The most recent report covers testing from 1611 samples.

The report also found 58% of people said they would not take substances after it proved not to be what they thought it was.

Of all drugs tested, about 69% were MDMA.

University of Otago, Christchurch, department of psychological medicine Prof Joe Boden said the key takeaway from the report was that drug checking worked.

The numbers were hard to interpret with the small sample size, which was also reflective of Covid-19 reducing the amount of events people went to.

MDMA appeared to still be the drug of choice for students and partygoers, which made sense considering its reasonably safe profile, he said.

Most MDMA was imported from overseas and the dip in pure substances from 2020-2021 could be reflective of the recent period of substitute drugs, like bathsalts, being sold.

It was an "uncomfortable" thought that 42% of people would still take drugs that were proven to be a different substance, but drugs were not cheap and some people would not want to waste money on substances they were not going to take, he said.

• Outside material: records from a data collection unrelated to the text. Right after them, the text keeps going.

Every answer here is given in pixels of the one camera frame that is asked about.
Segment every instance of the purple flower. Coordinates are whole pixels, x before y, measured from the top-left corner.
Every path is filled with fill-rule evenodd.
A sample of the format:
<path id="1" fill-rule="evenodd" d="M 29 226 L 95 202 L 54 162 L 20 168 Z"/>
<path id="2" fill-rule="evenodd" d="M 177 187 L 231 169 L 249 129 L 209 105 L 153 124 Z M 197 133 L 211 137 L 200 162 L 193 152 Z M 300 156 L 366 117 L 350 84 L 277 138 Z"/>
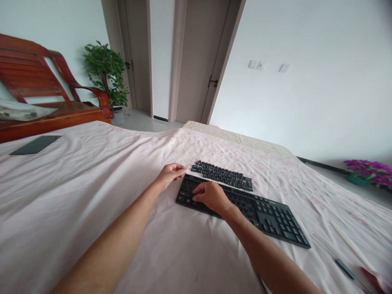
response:
<path id="1" fill-rule="evenodd" d="M 347 165 L 348 170 L 364 180 L 380 185 L 392 185 L 392 168 L 383 163 L 356 159 L 345 160 L 344 163 Z"/>

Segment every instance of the baseboard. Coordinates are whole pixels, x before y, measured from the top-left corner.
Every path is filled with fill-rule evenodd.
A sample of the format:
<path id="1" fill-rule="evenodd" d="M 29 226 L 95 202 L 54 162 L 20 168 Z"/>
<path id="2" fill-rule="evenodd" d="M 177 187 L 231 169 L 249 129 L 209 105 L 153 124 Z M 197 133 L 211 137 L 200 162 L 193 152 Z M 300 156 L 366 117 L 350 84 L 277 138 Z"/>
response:
<path id="1" fill-rule="evenodd" d="M 157 119 L 157 120 L 165 121 L 167 123 L 169 122 L 169 120 L 167 118 L 162 118 L 160 116 L 153 116 L 153 117 L 154 117 L 154 119 Z"/>
<path id="2" fill-rule="evenodd" d="M 333 172 L 337 172 L 337 173 L 344 174 L 344 175 L 349 175 L 350 174 L 350 172 L 348 172 L 348 171 L 346 171 L 344 169 L 340 169 L 338 167 L 333 167 L 333 166 L 330 166 L 330 165 L 326 165 L 324 163 L 318 163 L 317 161 L 309 160 L 309 159 L 302 158 L 302 157 L 299 157 L 299 156 L 297 156 L 297 158 L 300 161 L 302 161 L 303 163 L 308 163 L 308 164 L 311 164 L 311 165 L 314 165 L 314 166 L 318 166 L 318 167 L 322 167 L 322 168 L 325 168 L 325 169 L 329 169 L 329 170 L 331 170 Z"/>

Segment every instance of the tablet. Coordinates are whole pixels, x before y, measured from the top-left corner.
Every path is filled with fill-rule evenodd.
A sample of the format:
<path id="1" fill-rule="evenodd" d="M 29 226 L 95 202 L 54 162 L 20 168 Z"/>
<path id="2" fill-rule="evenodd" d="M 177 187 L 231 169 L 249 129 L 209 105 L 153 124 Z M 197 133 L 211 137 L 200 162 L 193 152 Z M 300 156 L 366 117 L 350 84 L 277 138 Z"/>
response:
<path id="1" fill-rule="evenodd" d="M 61 136 L 40 136 L 25 146 L 22 146 L 18 150 L 10 153 L 9 155 L 37 154 L 60 137 Z"/>

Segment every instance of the plastic bag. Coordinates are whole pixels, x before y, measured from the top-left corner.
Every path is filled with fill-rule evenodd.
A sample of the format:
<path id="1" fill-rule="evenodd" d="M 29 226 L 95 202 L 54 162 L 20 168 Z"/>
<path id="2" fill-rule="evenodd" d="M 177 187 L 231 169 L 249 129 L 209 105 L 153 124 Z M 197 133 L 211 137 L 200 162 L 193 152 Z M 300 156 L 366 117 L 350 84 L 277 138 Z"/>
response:
<path id="1" fill-rule="evenodd" d="M 31 104 L 0 99 L 0 120 L 29 121 L 54 113 L 57 108 L 39 107 Z"/>

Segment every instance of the hand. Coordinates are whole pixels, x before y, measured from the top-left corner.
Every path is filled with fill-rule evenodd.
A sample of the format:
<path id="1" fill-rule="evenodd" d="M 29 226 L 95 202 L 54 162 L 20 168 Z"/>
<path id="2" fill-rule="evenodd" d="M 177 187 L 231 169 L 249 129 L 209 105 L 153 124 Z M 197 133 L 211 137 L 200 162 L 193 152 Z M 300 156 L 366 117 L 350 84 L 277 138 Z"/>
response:
<path id="1" fill-rule="evenodd" d="M 179 163 L 170 163 L 162 168 L 154 182 L 161 185 L 162 191 L 165 191 L 173 180 L 182 178 L 186 172 L 185 166 Z"/>
<path id="2" fill-rule="evenodd" d="M 193 197 L 193 201 L 206 204 L 222 217 L 229 208 L 234 206 L 223 192 L 223 189 L 215 182 L 201 183 L 192 193 L 197 194 Z"/>

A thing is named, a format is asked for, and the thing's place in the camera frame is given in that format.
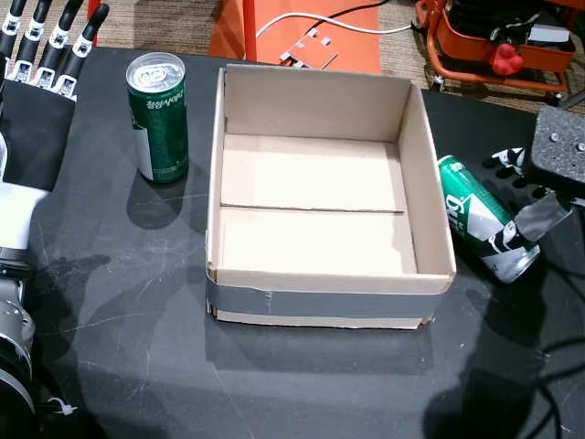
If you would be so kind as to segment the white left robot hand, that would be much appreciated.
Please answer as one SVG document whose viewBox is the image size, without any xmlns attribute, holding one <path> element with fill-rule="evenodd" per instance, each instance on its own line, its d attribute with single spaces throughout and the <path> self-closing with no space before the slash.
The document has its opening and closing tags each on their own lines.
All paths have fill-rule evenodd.
<svg viewBox="0 0 585 439">
<path fill-rule="evenodd" d="M 69 1 L 53 30 L 51 3 L 40 1 L 27 29 L 25 2 L 11 4 L 1 25 L 1 256 L 23 257 L 36 205 L 56 184 L 77 100 L 75 89 L 109 6 L 99 4 L 73 43 L 82 3 Z"/>
</svg>

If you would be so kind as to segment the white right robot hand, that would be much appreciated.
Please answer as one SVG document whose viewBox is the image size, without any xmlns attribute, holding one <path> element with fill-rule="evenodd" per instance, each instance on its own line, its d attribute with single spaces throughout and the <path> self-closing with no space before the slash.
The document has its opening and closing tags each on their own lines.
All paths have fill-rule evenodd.
<svg viewBox="0 0 585 439">
<path fill-rule="evenodd" d="M 504 171 L 514 171 L 523 177 L 525 148 L 508 148 L 494 153 L 484 160 L 484 167 L 502 166 Z M 572 204 L 559 199 L 555 191 L 547 190 L 543 198 L 523 207 L 498 232 L 482 242 L 479 254 L 492 256 L 519 248 L 527 248 L 556 227 L 572 212 Z"/>
</svg>

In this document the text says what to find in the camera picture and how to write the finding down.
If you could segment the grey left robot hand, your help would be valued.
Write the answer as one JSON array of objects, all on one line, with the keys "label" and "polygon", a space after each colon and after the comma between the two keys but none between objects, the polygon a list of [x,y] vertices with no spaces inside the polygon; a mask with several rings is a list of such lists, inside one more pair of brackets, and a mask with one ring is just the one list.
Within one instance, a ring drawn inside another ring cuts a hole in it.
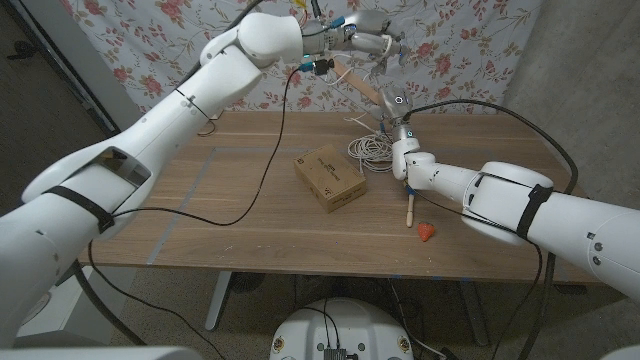
[{"label": "grey left robot hand", "polygon": [[410,53],[403,43],[405,32],[378,10],[358,10],[331,21],[311,20],[301,32],[304,55],[359,51],[376,63],[372,70],[375,75],[386,73],[387,60],[392,57],[398,57],[404,67]]}]

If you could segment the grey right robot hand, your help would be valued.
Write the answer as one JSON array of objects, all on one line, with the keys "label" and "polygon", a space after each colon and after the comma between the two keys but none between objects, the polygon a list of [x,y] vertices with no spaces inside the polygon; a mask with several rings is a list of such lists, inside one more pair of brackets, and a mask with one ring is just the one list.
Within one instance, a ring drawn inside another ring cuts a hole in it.
[{"label": "grey right robot hand", "polygon": [[394,142],[413,136],[408,113],[413,109],[413,100],[404,88],[395,86],[381,87],[377,91],[379,118],[387,122]]}]

There would also be people who had already taken a sample from the same batch and been fine.

Otago University Students Association (Ousa) chief executive Debbie Downs said it was happy to learn there had been improvement, but there were still "an enormous amount" of unknown drugs in circulation.

Drug checking was a service about mitigating the harm for anyone considering using recreational drugs, which Ousa would like to see offered across the community. In 2021 97% of students supported drug checking services, she said.